Free Web Hosting Provider - Web Hosting - E-commerce - High Speed Internet - Free Web Page
Search the Web

 
ORIGINALLY PUBLISHED IN STYLUS VOL.11, NO.9, JUL.00

WAY BACK IN MARCH, THE ROCK 'N' ROLL JUGGERNAUT MET UP WITH THE MURDER CITY DEVILS BEFORE THEIR AMAZING SHOW AT THE PYRAMID CABARET. WE WOULD LIKE TO PUT ON RECORD THAT WE ARE THE FINEST INTERVIEWERS THAT EVER WALKED THE EARTH.
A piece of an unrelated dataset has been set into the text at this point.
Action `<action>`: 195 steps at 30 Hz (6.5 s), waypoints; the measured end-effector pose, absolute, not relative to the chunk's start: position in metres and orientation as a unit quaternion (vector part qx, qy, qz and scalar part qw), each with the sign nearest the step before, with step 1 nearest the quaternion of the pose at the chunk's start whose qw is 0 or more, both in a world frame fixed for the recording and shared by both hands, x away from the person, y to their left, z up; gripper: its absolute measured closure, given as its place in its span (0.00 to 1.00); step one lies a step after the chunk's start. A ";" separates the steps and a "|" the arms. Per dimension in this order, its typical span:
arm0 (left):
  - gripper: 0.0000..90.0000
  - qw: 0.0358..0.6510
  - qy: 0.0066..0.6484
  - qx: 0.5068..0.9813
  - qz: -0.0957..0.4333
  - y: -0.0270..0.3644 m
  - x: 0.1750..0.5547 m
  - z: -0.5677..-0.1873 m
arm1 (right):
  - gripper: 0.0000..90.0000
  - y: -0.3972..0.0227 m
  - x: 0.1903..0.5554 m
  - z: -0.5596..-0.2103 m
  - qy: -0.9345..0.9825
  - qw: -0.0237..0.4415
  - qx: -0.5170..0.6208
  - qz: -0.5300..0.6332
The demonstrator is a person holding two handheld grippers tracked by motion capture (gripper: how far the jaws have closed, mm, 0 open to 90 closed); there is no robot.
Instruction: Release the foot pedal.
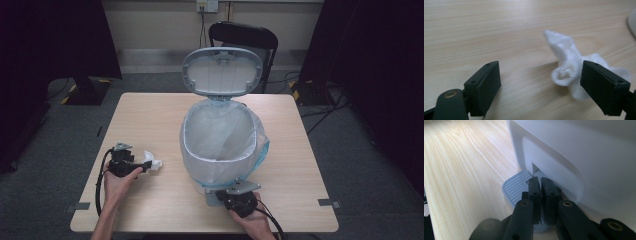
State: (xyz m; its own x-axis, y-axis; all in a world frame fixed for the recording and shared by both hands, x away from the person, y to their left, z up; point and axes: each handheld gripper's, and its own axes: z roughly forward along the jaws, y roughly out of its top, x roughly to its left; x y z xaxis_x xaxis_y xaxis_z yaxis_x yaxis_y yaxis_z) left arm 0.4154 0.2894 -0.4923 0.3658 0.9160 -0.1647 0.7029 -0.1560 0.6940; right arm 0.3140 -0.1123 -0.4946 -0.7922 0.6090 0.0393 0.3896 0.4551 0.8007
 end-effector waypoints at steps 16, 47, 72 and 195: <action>0.90 0.368 0.495 0.768 0.172 0.283 0.412 -0.493 | 0.96 -0.112 0.314 -0.495 0.841 0.129 0.299 0.432; 0.95 0.503 0.470 0.705 0.174 0.297 0.387 -0.447 | 0.96 -0.114 0.315 -0.496 0.841 0.122 0.298 0.436; 0.95 0.557 0.445 0.669 0.208 0.309 0.361 -0.402 | 0.96 -0.114 0.315 -0.495 0.844 0.124 0.290 0.434; 0.33 0.542 0.440 0.677 0.235 0.284 0.373 -0.344 | 0.96 -0.116 0.316 -0.497 0.839 0.116 0.294 0.443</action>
THE MURDER CITY DEVILS ARE SPENCER MOODY (VOCALS), NATE MANNY (GUITAR), DANN GALLUCCI (GUITAR), DEREK FUDESCO (BASS), COADY WILLIS (DRUMS), AND LESLIE HARDY (FARFISA ORGAN). AND OF COURSE, WHO COULD FORGET GABE (ROADIE, TOUR MANAGER, DRIVER).
RNRJ:
SO WHAT KIND OF BEER DO YOU GUYS DRINK ON THE ROAD?
NATE:
FREE BEER...BUT WE USUALLY END UP WITH BUDWEISER.
COADY:
IT'S KINDA THE LOWEST COMMON DENOMINATOR.
DANN:
EVERYONE WILL DRINK JUST ABOUT ANYTHING. IT'S JUST THAT BUDWEISER IS THE ONE THAT'S EASY. BASICALLY WE DRINK WHATEVER WE GET FOR FREE.
RNRJ:
DO YOU LIKE CANADIAN BEER?
DANN:
SURE. IT'S NOT THAT DRASTICALLY DIFFERENT.
COADY:
I LIKE MOLSON DRY.
DANN:
I DON'T MIND MOLSON CANADIAN. I LIKE THE KONAKEE.
NATE:
KONAKEE IS GOOD.
RNRJ:
IT'S KOKANEE.
DANN:
YEAH, THAT'S IT.
RNRJ:
HAVE YOU TRIED CLUB?
SPENCER:
IS THAT LIKE TNT?
NATE:
YEAH, TNT IS GOOD. I ALSO LIKE WILDCAT...AND MOLSON XXX...THAT'S A VERY FINE BREW (LAUGHTER).
RNRJ:
CLUB IS THE WHITE TRASH BREW OF CANADA. NEXT TIME YOU PLAY A CANADIAN SHOW DEMAND CLUB.
NATE:
IS CLUB THE CANADIAN ALTERNATIVE TO BREW 66?
COADY:
OR LUCKY LAGER?
NATE:
BREW 66 IS LIKE THE DREDGES OF THE BARRELS OF THE BREWERIES. ANY 
BREWERY THAT HAS LEFT OVER SHIT THEY THROW IT INTO ONE BIG KEG AND THEY CALL IT BREW 66.
SPENCER:
THERE'S A PIPELINE FROM EVERY BREWERY (LAUGHTER).
NATE:
THE DRAINS ON THE FLOORS OF THE BREWERIES GO INTO A BREW 66 KEGGERY.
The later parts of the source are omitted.